Without formalism at customs: the Economic Board clarified the rules of transit
In the dispute between VSK LLC and Samara customs, first the 11th AAS, and then the Arbitration Court of the Volga District applied this presumption. The company imported equipment for the production of kvass into Russia and calmly transported it through customs, but then the customs changed its mind and began to annoy VSK with inspections. Officials decided that the company had incorrectly declared the goods. The courts supported VSK in this dispute because the FCS did not provide evidence of the unreliability of the annexes to the contract, which aroused suspicion. “The customs authority did not indicate on what basis it was concluded that the annexes to the contract submitted by VSK LLC were unreliable,” the district court indicated (case No. A72-9685/2019).
The right to choose the method of judicial protection
The clarifications of the Plenum of the Supreme Court give participants in customs disputes the opportunity to go directly to court with a demand for the return of customs payments. To submit such an application, there is no need to first challenge the decision of the customs authority that served as the basis for excessive customs payments to the budget.
The Arbitration Court of the Pskov Region applied these clarifications in case No. A52-4506/2019. The company in court demanded the return of the overpayment of customs duties that it paid when importing spare parts for engines. The court recalled that the choice of a method of protecting a violated or disputed right is the subjective right of the applicant. And if he decides to immediately file a property claim against customs (bypassing the appeal of the decision to adjust the customs value), then he can do this.
As a result, the company successfully returned the overpayments, and the decision of the first instance was later upheld by the appeal court.

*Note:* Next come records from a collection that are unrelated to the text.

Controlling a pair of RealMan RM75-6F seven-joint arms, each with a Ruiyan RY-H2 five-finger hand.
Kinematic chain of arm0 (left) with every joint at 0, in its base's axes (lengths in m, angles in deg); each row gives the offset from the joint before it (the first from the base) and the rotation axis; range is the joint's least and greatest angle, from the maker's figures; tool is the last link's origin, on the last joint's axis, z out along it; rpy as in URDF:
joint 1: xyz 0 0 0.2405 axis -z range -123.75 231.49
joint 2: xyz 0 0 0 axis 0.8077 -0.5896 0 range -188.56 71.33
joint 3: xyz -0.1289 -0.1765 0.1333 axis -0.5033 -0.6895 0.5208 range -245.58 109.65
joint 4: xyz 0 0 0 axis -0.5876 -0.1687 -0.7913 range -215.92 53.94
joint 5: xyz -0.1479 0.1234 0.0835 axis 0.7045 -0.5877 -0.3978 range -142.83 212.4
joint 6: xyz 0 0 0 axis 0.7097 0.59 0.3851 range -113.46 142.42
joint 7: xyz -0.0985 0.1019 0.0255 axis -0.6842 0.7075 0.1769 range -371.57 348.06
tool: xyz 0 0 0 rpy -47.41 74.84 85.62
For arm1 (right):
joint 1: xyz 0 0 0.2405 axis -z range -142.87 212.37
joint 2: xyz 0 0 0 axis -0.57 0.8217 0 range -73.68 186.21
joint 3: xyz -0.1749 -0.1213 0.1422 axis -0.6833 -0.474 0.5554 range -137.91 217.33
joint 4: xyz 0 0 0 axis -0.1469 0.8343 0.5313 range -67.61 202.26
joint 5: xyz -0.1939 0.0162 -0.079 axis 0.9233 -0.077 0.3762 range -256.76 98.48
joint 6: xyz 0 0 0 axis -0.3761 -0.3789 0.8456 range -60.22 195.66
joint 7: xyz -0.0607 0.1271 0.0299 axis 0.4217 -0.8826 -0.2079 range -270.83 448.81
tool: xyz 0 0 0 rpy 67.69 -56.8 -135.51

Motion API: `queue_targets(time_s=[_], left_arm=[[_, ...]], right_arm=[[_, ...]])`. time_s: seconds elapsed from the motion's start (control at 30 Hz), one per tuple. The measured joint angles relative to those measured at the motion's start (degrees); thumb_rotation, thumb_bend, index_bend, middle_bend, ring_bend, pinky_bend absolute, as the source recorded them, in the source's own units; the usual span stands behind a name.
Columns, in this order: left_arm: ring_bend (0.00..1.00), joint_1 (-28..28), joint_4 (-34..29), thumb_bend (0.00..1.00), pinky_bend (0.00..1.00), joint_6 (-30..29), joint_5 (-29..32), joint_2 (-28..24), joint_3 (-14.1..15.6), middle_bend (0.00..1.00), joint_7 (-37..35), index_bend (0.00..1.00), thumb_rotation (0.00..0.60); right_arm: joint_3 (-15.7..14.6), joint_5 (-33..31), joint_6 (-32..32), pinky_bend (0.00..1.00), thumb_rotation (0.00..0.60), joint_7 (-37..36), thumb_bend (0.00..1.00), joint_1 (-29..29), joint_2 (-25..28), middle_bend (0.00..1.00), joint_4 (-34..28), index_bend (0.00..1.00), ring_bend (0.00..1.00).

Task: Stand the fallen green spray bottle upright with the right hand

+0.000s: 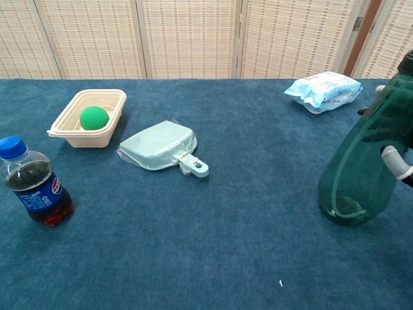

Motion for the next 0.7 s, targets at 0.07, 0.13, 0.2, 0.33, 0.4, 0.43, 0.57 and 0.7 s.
queue_targets(time_s=[0.07, 0.13, 0.2, 0.33, 0.4, 0.43, 0.57, 0.7], left_arm=[[0.0, -0.03, -0.19, 0.61, 0.0, -0.11, -0.02, 0.0, 0.01, 0.0, 0.18, 0.06, 0.6], [0.0, -0.03, -0.4, 0.61, 0.0, -0.2, -0.05, -0.05, -0.02, 0.0, 0.3, 0.06, 0.6], [0.0, 0.01, -0.57, 0.61, 0.0, -0.23, -0.09, -0.09, -0.05, 0.0, 0.46, 0.06, 0.6], [0.0, 0.08, -0.79, 0.61, 0.0, -0.2, -0.1, -0.07, -0.05, 0.0, 0.76, 0.06, 0.6], [0.0, 0.09, -0.99, 0.61, 0.0, -0.23, -0.07, -0.06, -0.05, 0.0, 1.11, 0.06, 0.6], [0.0, 0.09, -1.12, 0.61, 0.0, -0.27, -0.05, -0.06, -0.05, 0.0, 1.26, 0.06, 0.6], [0.0, 0.1, -1.64, 0.61, 0.0, -0.47, -0.04, -0.18, -0.11, 0.0, 1.79, 0.06, 0.6], [0.0, 0.22, -1.91, 0.61, 0.0, -0.36, 0.12, -0.24, -0.17, 0.0, 2.18, 0.06, 0.6]], right_arm=[[0.05, -0.09, 0.21, 0.41, 0.6, -0.05, 0.36, 0.06, 0.01, 0.35, 0.04, 0.19, 0.3], [0.09, -0.15, 0.49, 0.41, 0.6, -0.04, 0.36, 0.09, 0.04, 0.35, 0.04, 0.19, 0.3], [0.13, -0.21, 0.91, 0.41, 0.6, 0.1, 0.36, 0.14, 0.1, 0.35, 0.02, 0.19, 0.3], [0.2, -0.36, 1.43, 0.41, 0.6, 0.21, 0.35, 0.42, 0.2, 0.35, -0.15, 0.19, 0.31], [0.29, -0.51, 1.67, 0.41, 0.6, 0.1, 0.34, 0.64, 0.21, 0.35, -0.2, 0.19, 0.31], [0.35, -0.59, 1.78, 0.41, 0.6, 0.04, 0.34, 0.71, 0.21, 0.35, -0.21, 0.19, 0.31], [0.63, -0.92, 2.26, 0.41, 0.6, -0.16, 0.31, 0.95, 0.21, 0.35, -0.18, 0.19, 0.31], [0.74, -1.06, 2.55, 0.41, 0.6, -0.27, 0.3, 1.03, 0.24, 0.34, -0.17, 0.19, 0.31]])
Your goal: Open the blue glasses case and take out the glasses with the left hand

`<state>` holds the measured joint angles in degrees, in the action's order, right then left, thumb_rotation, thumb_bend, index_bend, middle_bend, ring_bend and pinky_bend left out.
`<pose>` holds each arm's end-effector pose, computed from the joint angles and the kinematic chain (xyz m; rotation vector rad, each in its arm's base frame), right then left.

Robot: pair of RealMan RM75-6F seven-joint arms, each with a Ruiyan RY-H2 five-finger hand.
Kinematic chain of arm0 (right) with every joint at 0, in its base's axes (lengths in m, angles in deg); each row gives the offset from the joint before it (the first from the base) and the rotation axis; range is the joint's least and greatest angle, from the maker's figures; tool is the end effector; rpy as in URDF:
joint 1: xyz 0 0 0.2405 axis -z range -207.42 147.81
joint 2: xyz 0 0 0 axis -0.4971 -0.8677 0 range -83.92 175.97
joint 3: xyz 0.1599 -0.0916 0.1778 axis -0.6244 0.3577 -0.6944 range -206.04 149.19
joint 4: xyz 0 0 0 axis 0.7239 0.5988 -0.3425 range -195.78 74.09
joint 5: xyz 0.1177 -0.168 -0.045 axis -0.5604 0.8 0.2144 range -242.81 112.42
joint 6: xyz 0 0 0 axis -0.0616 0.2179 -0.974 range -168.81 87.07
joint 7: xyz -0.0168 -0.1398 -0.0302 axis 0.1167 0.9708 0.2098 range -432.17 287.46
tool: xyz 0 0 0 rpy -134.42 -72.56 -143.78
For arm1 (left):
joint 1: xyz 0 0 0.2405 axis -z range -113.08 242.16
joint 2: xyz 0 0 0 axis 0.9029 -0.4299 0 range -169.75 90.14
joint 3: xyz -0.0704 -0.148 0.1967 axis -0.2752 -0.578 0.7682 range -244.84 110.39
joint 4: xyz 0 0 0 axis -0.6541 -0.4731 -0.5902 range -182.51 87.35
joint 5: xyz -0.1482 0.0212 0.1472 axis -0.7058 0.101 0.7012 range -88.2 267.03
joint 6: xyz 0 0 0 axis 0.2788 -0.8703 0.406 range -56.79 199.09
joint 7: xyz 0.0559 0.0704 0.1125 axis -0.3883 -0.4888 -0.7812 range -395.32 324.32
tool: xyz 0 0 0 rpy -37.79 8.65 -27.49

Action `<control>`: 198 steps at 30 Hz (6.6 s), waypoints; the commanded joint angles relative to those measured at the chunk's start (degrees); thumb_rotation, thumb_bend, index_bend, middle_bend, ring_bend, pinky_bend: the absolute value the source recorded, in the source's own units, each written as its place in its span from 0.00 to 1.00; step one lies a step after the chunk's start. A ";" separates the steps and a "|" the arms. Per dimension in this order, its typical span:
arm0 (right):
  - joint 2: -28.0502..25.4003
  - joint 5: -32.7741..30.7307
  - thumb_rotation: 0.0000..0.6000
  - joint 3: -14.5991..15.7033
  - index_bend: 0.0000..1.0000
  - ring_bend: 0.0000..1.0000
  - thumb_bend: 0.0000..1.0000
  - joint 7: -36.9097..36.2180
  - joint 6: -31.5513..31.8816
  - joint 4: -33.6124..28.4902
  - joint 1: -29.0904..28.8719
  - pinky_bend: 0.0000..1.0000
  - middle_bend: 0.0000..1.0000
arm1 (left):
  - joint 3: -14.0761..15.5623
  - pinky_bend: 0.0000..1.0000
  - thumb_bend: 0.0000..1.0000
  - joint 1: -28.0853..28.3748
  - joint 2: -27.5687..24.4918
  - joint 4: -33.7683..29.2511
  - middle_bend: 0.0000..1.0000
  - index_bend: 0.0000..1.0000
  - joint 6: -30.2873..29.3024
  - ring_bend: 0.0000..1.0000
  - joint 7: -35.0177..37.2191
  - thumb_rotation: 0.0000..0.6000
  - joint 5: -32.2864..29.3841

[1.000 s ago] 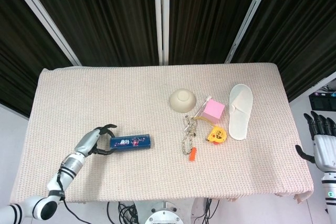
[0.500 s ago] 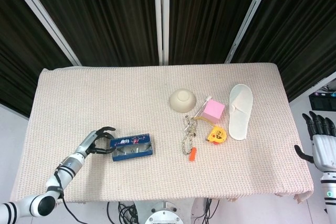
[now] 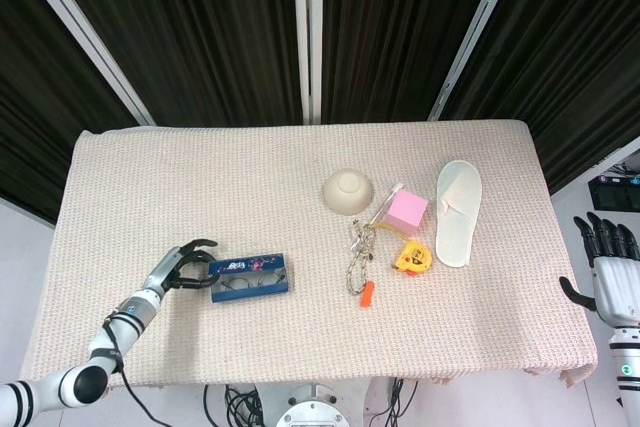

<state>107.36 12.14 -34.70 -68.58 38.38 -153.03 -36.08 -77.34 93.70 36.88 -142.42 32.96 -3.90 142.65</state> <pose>-0.3302 -0.2005 0.1796 1.3216 -0.8998 0.7549 -0.2395 0.2797 0.0049 -1.0978 -2.2139 -0.9912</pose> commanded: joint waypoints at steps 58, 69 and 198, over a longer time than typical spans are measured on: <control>0.73 0.27 1.00 0.12 0.00 0.00 0.23 -2.60 -0.21 2.20 0.09 0.00 0.00 | 18.41 0.13 0.45 6.63 9.88 17.40 0.27 0.02 -27.94 0.00 -16.69 1.00 57.70; 0.83 0.30 1.00 0.18 0.00 0.00 0.23 -3.66 -0.47 3.00 0.13 0.00 0.00 | 17.53 0.12 0.54 7.37 10.65 16.68 0.24 0.02 -25.43 0.00 -22.07 1.00 53.84; 0.40 0.95 1.00 0.28 0.00 0.00 0.23 -0.74 -1.01 -0.37 -1.17 0.00 0.00 | 11.97 0.20 0.27 11.21 -9.58 -8.64 0.14 0.11 -22.88 0.04 -47.42 1.00 4.19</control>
<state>107.77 13.08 -34.41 -69.32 37.36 -153.38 -37.24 -64.52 107.51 25.94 -150.65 13.06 -52.43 145.06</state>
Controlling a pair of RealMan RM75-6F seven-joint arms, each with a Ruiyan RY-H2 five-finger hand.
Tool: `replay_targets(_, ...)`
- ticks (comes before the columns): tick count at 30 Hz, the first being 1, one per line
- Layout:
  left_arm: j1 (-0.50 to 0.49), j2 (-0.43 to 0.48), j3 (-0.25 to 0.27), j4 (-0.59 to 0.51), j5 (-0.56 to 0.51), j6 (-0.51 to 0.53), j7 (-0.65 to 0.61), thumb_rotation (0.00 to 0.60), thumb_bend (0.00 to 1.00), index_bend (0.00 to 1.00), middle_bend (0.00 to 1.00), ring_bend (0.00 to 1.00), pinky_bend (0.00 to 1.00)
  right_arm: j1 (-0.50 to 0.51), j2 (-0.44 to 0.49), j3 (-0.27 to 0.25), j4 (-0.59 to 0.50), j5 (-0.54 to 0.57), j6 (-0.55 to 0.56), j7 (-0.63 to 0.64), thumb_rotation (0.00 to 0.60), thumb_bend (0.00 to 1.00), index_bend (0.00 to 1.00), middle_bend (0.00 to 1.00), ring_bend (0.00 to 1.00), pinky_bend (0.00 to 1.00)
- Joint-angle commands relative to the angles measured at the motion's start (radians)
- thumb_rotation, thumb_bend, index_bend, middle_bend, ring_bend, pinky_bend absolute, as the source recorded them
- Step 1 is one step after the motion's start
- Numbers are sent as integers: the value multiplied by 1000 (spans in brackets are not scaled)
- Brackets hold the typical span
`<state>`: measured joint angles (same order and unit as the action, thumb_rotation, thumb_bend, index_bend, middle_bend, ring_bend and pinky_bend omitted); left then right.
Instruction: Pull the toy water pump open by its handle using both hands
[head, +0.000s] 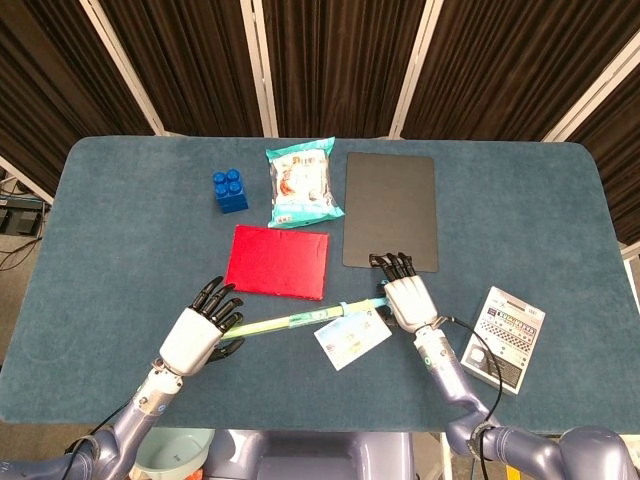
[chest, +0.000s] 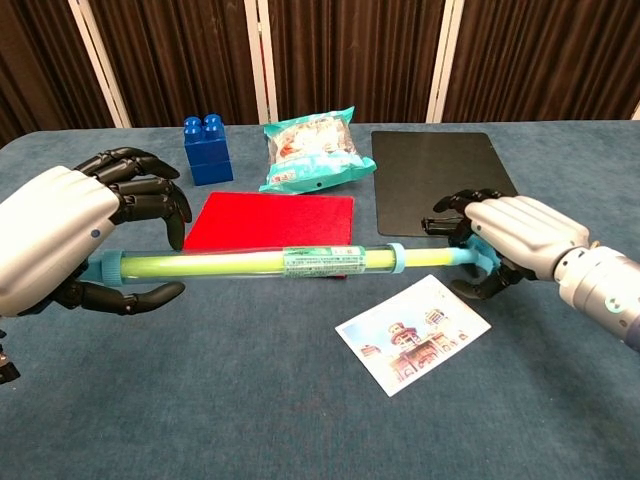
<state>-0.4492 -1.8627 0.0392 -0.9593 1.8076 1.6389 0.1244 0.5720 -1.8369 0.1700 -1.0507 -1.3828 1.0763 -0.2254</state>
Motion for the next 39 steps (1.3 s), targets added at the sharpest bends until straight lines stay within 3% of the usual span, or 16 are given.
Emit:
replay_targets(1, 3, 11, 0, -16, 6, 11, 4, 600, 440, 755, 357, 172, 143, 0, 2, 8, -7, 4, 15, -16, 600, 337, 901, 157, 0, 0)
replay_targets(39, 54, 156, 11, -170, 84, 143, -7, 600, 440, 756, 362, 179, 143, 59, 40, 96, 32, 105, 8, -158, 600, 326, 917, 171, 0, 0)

A useful analogy in a tax dispute
A study of practice has shown that courts apply the clarifications of the Plenum of the Supreme Court on customs disputes not only within the framework of customs disputes.
Second review of Supreme Court practice: bankruptcy, rent, taxes
In case No. A56-122222/2019, an entrepreneur challenged the decision of the MIFTS to hold him accountable for underpayment of taxes. The businessman went to court and asked to restore the missed deadline for filing an application. He explained the delay by the fact that he first decided to appeal the decision of the MIFTS through an appeal to the Federal Tax Service. And after the appeal was rejected, the entrepreneur filed an application to the court.
The Arbitration Court of St. Petersburg and the Leningrad Region referred to the paragraph in the clarifications of the Supreme Court, according to which a person who has chosen the administrative method of appeal cannot be limited in the right to judicial protection. “The period of administrative appeal against decisions, actions (inaction) of the customs authority, including if the complaint has not been considered on its merits, is not included in the period for filing a lawsuit,” the Plenum of the Supreme Court stated. The court applied this rule by analogy and restored the missed deadline. True, this did not help the complainant, because the tax authorities defended the decision to assess additional taxes.
Plenum on sustainable practices
The resolution of the Plenum of the Supreme Court enshrines the principles of “maintaining trust in the law and the actions of the state, and the inadmissibility of giving retroactive effect to new customs regulations that worsen the situation of participants in foreign economic activity.” It’s one thing to put principles down on paper, but quite another to put them into practice. In the framework of case No. A51-24425/2018, the Collegium for Economic Disputes of the Supreme Court explained when these principles will help not to overpay for “customs clearance” of goods.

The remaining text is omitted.